If the anthro has a hand that has stubby digits and pawpads... I'd call it a paw.


----------



## BakuWolfie (Feb 1, 2012)

Zenia said:


> I think referring to a hand/paw should work like this...
> 
> If the anthro has mainly human looking hands... call it a hand.
> If the anthro has a hand that has stubby digits and pawpads... I'd call it a paw.



Hmmm, i guess it would be a good idea to do a little concept art then to clear this matter up for myself then ^^;;;. I just always assumed that anthros had paws over hands. 
But thanks for getting back to me on this one very quickly.


----------



## M. LeRenard (Feb 1, 2012)

BakuWolfie said:
			
		

> When does a paw become a hand ?


The words 'paw' and 'hand' pretty much have the distinction that one has a thumb and one does not.  But if your audience is mostly furries, this distinction probably doesn't matter as much.  So in short, do whatever you think makes the most sense and would make the most sense to your audience as well.


> So this question is how do i go about creating a language.


I actually made an old thread in which I had a lot to say about authors who make up bullshitty fake-o cuss words and why it's unnecessary.  The general gist was that I feel like if the characters are speaking English, they should just speak English, because anglophones are already quite familiar with the meanings (implied and literal) of English cusswords.  Making stuff up just reduces the effect of the words and hence the impact of the argument in question.  Of course, this is just my opinion.


> Since i am setting it in a new type of world i cant refer to them as the types of animals that they are, i can say what kind of animals they look like to describe them for the audience, but i would have to create a name for their race right ?


I think here, you just want to make sure you retain clarity.  If you're especially clever, you can get away with never actually naming the common animal names, but if you attempt that you need to be careful not to be so mysterious about it that the reader never is able to understand that a Vorklmatzba, or whatever, is actually a kangaroo.  To be honest, though, I find it's very difficult to simply describe features and have the reader make the connection.  This type of setting is usually where a fish-out-of-water main character comes in handy.  If you don't feel like taking that route, though... well, good luck, I guess.


----------



## BakuWolfie (Feb 2, 2012)

M. Le Renard said:


> The words 'paw' and 'hand' pretty much have the distinction that one has a thumb and one does not.  But if your audience is mostly furries, this distinction probably doesn't matter as much.  So in short, do whatever you think makes the most sense and would make the most sense to your audience as well.
> 
> I actually made an old thread in which I had a lot to say about authors who make up bullshitty fake-o cuss words and why it's unnecessary.  The general gist was that I feel like if the characters are speaking English, they should just speak English, because anglophones are already quite familiar with the meanings (implied and literal) of English cusswords.  Making stuff up just reduces the effect of the words and hence the impact of the argument in question.  Of course, this is just my opinion.
> 
> I think here, you just want to make sure you retain clarity.  If you're especially clever, you can get away with never actually naming the common animal names, but if you attempt that you need to be careful not to be so mysterious about it that the reader never is able to understand that a Vorklmatzba, or whatever, is actually a kangaroo.  To be honest, though, I find it's very difficult to simply describe features and have the reader make the connection.  This type of setting is usually where a fish-out-of-water main character comes in handy.  If you don't feel like taking that route, though... well, good luck, I guess.



Well thank you for all your input Renard, i found it quite helpful.
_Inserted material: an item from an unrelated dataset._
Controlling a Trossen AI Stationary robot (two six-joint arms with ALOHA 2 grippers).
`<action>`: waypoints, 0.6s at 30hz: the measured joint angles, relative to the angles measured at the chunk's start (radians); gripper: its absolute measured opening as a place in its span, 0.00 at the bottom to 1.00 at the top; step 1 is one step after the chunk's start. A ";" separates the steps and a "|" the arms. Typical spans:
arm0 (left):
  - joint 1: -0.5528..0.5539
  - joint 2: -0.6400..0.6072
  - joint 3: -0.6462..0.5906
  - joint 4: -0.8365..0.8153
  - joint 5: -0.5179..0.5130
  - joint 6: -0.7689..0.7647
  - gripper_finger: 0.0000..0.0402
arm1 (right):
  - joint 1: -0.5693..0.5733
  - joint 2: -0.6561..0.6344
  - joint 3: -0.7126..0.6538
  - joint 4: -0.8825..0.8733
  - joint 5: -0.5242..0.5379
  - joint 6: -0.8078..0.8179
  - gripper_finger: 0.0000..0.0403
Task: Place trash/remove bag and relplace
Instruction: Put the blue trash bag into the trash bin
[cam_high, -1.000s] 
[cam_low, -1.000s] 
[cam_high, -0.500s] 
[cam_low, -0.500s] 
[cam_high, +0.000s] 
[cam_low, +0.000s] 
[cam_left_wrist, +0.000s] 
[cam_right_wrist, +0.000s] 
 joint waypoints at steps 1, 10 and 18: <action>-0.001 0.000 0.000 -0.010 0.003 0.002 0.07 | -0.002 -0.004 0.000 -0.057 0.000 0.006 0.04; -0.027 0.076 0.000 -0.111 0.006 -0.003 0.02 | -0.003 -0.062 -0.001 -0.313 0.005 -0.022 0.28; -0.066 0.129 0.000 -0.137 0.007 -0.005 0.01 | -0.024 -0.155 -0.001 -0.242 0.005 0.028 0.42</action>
I think the last point is the main issue that im having to deal with but i will get around to that problem when i start to edit it. Thanks again Renard ^^


----------



## BakuWolfie (Feb 4, 2012)

Oh yeah, just another question. I want to put the my imagination into the story as much as i can, but I'm not sure if I should put a limit on how much time i should focus in one place. I have started to type out my story (grammar is OK i believes) and i feel that i may end up spending too much time in one place of the story. From what i feel so far, most of chapter one is going to be set in one place, thats because of the detail i am putting into the story seems to be stretching that point out. Is it a bad think to put in too much detail.

Oh yeah is there other places more dedicated, to story writing. I am wanting to improve myself and my writing because i enjoy it. Not sure if i would ever sell anything i write, but meh i just write for the fun of it . Its not that i don't think FA  is a great site, i just would like to know if there is any furry writing dedicated sites out there


----------